On the other hand, Denver is a mere 400 miles, Montana's largest city, Billings, is 329. The Wyoming border - not to belabor the point - is exactly 50 miles from here, due west. Colorado, Montana and Wyoming are all in the Mountain Time Zone, and two of them abut the state of South Dakota. Doesn't that make South Dakota - or at least the western part - in the West?


Perhaps this is such a sticky question because that line has been in constant motion since the first Euro-Americans arrived on these shores.


Did you know that the "West" was once in Ohio? When Merriwether Lewis set out from Pittsburgh on his great continental exploration, he stopped in the western town of Clarksville (across the river from Louisville) to pick up his friend and co-leader, William Clark. Sixty years later, Abraham Lincoln, our first "western" president, hailed from the frontier state of Illinois.


In fact, our entire history is one of westward movement, and the frontier was constantly moving with the line of settlement until historian Frederick Jackson Turner declared it gone in 1893. His declaration may have been a bit premature, since six more states entered the Union after Jackson's pronouncement, and some states still have more cattle than people - like South Dakota, for instance!

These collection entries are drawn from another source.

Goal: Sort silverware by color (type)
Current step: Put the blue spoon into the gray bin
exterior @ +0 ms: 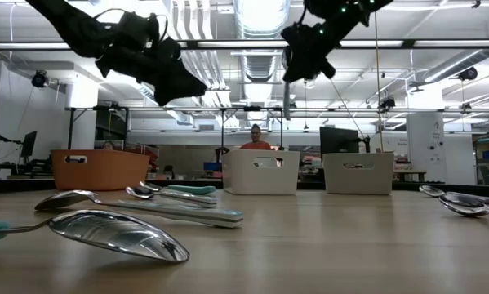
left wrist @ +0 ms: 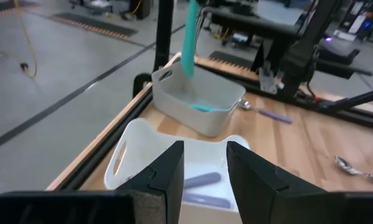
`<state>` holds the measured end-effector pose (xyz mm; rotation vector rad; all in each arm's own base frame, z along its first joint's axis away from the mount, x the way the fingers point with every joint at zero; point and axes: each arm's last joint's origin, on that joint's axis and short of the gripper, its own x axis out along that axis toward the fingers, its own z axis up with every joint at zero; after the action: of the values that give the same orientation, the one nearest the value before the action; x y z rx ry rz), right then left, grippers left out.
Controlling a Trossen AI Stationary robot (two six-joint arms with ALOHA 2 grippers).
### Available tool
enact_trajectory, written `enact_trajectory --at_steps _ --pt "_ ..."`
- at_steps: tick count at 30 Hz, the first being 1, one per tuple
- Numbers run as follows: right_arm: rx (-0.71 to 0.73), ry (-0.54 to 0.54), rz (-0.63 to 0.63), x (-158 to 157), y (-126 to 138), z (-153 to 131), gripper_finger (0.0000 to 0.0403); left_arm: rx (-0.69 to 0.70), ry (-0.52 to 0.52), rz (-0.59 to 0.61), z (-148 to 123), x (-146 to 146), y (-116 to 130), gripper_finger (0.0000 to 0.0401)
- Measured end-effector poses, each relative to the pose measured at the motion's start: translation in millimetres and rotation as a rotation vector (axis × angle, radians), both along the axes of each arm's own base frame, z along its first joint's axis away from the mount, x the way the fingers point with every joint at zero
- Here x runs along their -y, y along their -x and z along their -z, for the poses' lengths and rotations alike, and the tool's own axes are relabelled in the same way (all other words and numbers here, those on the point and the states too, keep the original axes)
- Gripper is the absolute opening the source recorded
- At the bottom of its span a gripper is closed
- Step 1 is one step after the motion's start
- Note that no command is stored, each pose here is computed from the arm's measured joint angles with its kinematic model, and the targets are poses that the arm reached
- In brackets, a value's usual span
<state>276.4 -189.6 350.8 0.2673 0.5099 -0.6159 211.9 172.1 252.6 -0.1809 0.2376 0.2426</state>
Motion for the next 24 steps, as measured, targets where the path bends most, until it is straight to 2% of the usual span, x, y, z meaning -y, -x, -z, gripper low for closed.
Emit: enact_trajectory --at_steps 6,13,18,24 --pt "0.099 0.159 -0.141 -33.3 -7.1 26.6 0.0029 0.039 -0.035 0.022 -1.4 4.6 -3.9 0.0102" --pt "0.122 0.235 -0.244 -49.0 -12.0 57.6 0.0029 0.064 -0.096 0.067 -4.8 12.4 -10.5 0.0102" --pt "0.191 0.231 -0.360 -52.5 -13.3 63.6 0.0029 0.095 -0.138 0.093 -8.5 17.1 -14.7 0.0102" --pt "0.211 0.334 -0.396 -51.7 -15.0 55.3 0.0029 0.132 -0.179 0.129 -8.4 15.1 -22.2 0.0102"
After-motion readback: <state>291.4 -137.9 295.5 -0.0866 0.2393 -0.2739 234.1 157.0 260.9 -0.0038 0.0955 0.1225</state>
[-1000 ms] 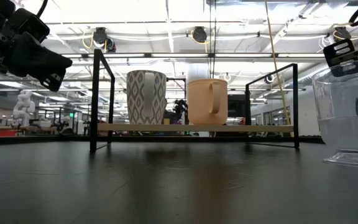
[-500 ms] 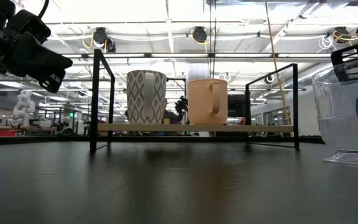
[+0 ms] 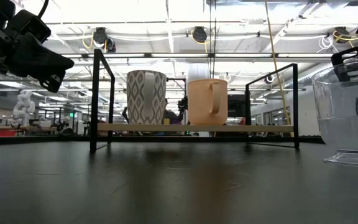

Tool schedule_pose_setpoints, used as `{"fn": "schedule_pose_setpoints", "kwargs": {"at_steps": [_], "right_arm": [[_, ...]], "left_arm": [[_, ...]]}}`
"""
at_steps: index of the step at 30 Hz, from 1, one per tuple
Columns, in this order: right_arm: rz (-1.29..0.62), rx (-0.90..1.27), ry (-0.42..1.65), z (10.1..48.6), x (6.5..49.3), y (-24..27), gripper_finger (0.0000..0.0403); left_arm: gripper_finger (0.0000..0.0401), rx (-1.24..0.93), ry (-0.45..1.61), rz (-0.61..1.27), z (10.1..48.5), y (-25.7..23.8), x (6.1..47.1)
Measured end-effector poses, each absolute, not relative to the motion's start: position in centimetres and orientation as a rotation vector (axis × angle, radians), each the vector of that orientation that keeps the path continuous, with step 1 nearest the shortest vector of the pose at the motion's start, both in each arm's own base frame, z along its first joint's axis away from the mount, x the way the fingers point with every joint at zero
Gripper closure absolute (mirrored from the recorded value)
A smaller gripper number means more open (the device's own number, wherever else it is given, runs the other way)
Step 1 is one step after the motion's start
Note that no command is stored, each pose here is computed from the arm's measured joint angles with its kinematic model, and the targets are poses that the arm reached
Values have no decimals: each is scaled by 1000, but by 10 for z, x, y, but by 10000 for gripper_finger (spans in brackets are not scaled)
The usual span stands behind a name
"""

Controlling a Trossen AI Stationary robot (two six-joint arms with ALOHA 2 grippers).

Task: Stack small to large cups/mugs on shelf
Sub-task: Put the transparent mug on the shelf

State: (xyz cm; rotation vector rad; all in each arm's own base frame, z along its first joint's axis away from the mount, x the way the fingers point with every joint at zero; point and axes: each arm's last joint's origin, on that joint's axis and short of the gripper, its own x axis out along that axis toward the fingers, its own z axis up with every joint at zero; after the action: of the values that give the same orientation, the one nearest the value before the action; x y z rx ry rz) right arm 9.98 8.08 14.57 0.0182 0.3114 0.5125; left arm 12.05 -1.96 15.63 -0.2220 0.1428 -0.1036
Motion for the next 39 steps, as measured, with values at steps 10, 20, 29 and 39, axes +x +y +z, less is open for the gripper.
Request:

I was on a tour once with a lifelong Easterner who was thrilled to be in the West, which she defined as our starting point of St. Louis. We gently informed her that no, we were not yet in the West. Day after day as we proceeded toward the setting sun (following in the wake of Lewis & Clark) she asked, "Are we in the West yet?" And every day the answer was, no Cathy, not yet.


Finally we reached South Dakota, traveling north along the eastern bank of the Missouri River, which both literally and figuratively is NOT the West. Then one day we crossed the river to visit a private buffalo ranch - the very one where "Dances With Wolves" had been filmed not too long before this. On that day, the answer was a final and triumphant, YES, Cathy! NOW, we are in the West! And we remained so for the rest of the trip to the Pacific.


In closing, I should point out that there is nothing exactly wrong with the Midwest, of course. In fact, the only flaw that comes to mind is that it ISN'T the West.


(With apologies to all my friends and colleagues who live, love and work in the Midwest)


Happy Trails from the Mountain Time Zone!